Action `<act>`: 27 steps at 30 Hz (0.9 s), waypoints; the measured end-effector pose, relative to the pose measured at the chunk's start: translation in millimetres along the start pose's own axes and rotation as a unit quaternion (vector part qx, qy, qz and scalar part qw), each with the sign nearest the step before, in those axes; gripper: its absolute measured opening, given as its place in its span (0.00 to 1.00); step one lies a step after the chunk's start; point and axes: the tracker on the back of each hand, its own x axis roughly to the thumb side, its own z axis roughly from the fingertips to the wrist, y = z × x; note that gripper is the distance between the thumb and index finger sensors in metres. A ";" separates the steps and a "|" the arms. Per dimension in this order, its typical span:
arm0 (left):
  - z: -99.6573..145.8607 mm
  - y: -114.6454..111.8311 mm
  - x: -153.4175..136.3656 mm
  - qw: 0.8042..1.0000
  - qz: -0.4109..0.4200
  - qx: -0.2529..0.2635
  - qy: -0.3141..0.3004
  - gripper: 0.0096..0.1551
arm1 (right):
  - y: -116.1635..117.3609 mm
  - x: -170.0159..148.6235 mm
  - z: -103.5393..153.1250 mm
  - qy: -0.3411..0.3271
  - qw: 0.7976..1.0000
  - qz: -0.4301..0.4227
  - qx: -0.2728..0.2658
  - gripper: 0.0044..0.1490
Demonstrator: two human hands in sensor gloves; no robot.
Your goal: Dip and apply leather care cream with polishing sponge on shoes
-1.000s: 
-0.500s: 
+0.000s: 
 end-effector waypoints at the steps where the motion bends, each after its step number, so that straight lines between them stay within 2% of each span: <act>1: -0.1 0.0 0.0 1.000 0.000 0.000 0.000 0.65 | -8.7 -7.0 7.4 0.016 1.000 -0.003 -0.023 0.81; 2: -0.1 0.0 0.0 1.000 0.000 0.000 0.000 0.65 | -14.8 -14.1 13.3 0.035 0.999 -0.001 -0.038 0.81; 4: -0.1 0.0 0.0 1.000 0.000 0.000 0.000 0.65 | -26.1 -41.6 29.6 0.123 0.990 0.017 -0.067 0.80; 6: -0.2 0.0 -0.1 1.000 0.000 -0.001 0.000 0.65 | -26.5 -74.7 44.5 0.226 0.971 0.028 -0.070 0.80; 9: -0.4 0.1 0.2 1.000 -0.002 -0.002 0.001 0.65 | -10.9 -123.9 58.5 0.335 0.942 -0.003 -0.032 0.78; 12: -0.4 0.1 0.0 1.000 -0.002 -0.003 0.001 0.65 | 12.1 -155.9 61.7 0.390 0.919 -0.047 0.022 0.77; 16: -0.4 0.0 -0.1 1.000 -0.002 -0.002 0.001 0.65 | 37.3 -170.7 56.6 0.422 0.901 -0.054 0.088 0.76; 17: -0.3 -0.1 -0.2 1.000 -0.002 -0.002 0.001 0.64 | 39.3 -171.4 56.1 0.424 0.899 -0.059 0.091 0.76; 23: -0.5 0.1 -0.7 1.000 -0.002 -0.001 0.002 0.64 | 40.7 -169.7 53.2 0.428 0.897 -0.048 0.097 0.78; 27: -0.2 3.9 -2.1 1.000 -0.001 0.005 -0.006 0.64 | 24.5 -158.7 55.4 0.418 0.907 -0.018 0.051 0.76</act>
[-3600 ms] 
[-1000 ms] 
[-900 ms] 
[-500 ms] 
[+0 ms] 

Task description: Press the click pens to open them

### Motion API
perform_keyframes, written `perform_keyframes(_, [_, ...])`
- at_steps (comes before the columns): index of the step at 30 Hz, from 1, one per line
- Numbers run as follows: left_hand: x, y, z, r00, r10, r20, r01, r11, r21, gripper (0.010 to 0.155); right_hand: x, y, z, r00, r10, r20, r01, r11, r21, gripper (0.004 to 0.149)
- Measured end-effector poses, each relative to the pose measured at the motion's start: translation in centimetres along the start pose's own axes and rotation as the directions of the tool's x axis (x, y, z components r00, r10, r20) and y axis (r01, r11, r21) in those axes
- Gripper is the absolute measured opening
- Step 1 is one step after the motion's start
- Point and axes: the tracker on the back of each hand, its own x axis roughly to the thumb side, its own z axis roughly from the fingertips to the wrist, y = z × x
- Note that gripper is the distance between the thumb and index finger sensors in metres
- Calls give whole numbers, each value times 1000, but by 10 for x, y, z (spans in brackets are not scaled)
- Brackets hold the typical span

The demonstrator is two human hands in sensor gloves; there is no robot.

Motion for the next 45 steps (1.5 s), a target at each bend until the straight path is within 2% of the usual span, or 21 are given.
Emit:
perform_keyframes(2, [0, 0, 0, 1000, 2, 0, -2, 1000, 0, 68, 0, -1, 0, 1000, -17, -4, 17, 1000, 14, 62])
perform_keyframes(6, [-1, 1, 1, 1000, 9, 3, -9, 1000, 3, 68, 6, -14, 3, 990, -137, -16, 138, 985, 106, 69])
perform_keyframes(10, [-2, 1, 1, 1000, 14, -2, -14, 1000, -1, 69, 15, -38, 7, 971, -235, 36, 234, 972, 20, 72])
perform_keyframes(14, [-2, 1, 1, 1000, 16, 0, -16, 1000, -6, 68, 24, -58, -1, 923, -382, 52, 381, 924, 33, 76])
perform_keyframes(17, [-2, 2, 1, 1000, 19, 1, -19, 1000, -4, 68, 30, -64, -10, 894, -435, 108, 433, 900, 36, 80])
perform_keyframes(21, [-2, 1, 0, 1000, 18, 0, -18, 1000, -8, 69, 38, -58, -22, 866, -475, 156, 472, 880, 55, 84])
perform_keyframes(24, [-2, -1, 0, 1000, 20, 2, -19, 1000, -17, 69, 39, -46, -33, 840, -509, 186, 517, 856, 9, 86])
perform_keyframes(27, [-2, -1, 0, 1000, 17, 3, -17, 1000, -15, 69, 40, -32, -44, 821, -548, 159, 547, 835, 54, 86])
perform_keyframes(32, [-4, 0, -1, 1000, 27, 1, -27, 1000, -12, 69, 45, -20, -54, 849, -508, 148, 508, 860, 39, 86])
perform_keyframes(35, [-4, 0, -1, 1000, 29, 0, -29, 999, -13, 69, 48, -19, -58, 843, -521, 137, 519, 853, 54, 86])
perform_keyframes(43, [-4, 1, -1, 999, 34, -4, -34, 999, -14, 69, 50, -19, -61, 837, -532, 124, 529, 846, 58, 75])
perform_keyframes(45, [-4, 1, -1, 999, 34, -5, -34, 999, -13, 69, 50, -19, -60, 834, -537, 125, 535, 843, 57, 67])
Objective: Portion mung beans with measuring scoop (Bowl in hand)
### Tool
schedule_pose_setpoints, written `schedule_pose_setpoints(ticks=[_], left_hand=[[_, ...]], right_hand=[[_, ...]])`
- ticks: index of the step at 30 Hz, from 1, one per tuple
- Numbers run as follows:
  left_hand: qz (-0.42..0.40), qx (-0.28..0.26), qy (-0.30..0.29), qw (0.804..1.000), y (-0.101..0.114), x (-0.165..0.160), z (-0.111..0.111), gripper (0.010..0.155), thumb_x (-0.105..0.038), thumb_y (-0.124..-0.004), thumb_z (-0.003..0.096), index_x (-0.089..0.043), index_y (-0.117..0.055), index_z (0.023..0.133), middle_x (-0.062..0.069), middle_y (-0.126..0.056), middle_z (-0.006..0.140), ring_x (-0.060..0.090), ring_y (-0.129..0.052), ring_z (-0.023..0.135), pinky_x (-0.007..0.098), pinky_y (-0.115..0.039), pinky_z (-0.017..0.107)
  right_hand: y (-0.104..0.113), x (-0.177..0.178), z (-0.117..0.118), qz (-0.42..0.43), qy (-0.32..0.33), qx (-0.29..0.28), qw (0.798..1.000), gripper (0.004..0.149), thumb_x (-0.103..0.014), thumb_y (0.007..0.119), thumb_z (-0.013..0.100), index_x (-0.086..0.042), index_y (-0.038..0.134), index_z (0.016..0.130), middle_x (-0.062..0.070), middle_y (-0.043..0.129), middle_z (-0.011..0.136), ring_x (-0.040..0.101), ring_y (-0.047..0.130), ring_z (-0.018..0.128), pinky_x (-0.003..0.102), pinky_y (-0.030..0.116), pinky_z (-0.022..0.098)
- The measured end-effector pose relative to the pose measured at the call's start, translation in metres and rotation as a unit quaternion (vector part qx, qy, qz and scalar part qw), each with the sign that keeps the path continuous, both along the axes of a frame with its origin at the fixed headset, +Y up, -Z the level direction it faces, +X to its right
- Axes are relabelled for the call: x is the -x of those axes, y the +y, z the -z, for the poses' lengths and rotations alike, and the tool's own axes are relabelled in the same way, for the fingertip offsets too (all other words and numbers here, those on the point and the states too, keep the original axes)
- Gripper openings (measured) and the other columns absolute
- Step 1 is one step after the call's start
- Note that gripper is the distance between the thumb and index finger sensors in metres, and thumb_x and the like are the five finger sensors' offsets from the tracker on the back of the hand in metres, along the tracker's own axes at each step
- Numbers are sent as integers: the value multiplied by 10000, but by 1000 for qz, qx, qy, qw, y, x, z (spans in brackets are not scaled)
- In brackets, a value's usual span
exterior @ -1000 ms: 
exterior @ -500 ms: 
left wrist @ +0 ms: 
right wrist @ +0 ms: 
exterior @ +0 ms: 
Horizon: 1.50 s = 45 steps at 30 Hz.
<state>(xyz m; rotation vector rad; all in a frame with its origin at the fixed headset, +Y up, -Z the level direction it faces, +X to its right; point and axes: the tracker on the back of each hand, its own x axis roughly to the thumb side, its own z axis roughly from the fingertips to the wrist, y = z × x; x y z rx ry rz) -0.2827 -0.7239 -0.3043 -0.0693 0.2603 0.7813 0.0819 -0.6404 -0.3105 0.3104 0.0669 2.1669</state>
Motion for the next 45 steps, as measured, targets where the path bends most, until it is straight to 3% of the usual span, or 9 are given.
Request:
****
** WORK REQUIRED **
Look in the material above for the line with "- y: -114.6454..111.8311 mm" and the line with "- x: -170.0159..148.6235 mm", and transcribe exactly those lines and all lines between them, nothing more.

** RESULT OF THIS EXERCISE **
  - y: -114.6454..111.8311 mm
  - x: -153.4175..136.3656 mm
  - qw: 0.8042..1.0000
  - qz: -0.4109..0.4200
  - qx: -0.2529..0.2635
  - qy: -0.3141..0.3004
  - gripper: 0.0096..0.1551
arm1 (right):
  - y: -116.1635..117.3609 mm
  - x: -170.0159..148.6235 mm

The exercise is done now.